Texte traduit par Johanne Deshaies

Le 29 mars prochain, à 20 h (heure locale), aura lieu la deuxième édition de l'Heure de la terre (site en anglais), une invitation à l'échelle planétaire à éteindre les lumières pendant une heure. L'événement a eu lieu pour la première fois l'an dernier à Sydney, en Australie, et rapidement, de nombreuses villes ont participé elles aussi à différents moments. Cette année, l'objectif est de synchroniser l'événement partout dans le monde. Plusieurs villes importantes ont déjà annoncé qu'elles allaient participer, y compris Montréal, Toronto , et la plupart des principales villes canadiennes.

Le Fonds mondial pour la nature (WWF) est le commanditaire principal de l'événement. Bien que l'organisme international soit souvent trop tendre en ce qui concerne les enjeux cruciaux, j'aime tout de l'Heure de la terre : un événement à l'échelle mondiale, l'action concrète de chacun des participants et, grâce aux organismes participants, le volet visant à donner de l'information sur les changements climatiques et notre consommation d'électricité.

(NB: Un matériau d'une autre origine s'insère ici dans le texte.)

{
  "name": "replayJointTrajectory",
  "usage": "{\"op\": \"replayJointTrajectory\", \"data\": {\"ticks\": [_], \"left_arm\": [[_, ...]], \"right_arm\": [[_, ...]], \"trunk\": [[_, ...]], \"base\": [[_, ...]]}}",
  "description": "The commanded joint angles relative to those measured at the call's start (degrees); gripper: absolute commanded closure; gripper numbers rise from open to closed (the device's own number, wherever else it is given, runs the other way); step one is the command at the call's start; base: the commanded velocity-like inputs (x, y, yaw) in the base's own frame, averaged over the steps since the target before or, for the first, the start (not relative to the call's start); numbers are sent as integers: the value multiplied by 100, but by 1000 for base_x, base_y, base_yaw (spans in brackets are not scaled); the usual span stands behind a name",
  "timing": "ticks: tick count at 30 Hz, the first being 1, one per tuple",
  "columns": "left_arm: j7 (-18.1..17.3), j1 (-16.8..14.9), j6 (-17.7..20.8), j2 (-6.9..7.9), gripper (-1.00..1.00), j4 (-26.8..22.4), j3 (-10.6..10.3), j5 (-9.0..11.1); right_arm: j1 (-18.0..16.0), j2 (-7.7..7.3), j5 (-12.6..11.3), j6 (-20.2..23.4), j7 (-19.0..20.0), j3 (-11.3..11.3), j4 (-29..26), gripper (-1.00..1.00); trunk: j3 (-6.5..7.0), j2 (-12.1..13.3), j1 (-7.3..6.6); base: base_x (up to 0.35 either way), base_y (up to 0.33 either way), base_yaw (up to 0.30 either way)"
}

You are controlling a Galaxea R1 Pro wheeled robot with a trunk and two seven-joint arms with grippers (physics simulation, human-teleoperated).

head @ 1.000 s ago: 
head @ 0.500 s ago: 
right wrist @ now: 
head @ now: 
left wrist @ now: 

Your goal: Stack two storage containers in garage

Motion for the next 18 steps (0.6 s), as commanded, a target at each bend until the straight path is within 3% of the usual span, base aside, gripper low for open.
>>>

Même s'il s'agit d'informations de base, qui n'abordent pas en profondeur les problèmes de conservation et des changements climatiques, la simplicité même de l'initiative ouvre la voie aux changements sociaux. Pour rompre avec les anciennes mentalités et les vieux mythes, un nouveau message doit être communiqué, renforcé et répété jusqu'à ce que les gens en aient assez de l'entendre. Alors, ce message fera partie de nos acquis, puis de nos lignes de conduite sociales et politiques.

L'aspect de l'Heure de la terre que je préfère est sans doute le fait que les gens éteignent leurs lumières. Nous habitons un coin du monde où l'obscurité totale n'existe tout simplement pas. Dans une vue satellite d'une nuit normale, j'ai été surpris de constater combien de lumière est visible de l'espace. Enfant, j'ai appris que la lumière de la côte est des États-Unis était visible de l'espace. On nous montrait alors une bande de lumière allant de Halifax à la Floride, avec quelques endroits noirs, là où les zones rurales étaient situées. Aujourd'hui, tout l'hémisphère nord est clairement visible de l'espace, et on peut voir de la lumière partout sur le globe. C'était déjà grave d'avoir à se rendre loin dans le nord pour être dans le noir complet, mais c'est une honte de voir que les lumières des grandes villes sont si intenses que nos zones rurales n'ont plus de vraies nuits vraiment noires.

Samedi 29 mars, entre 20 et 21 h, je vais éteindre mes lumières et je vais peut-être même les laisser éteintes jusqu'au lendemain matin. Faites comme moi et mettons Montréal sur la carte... en la faisant disparaître!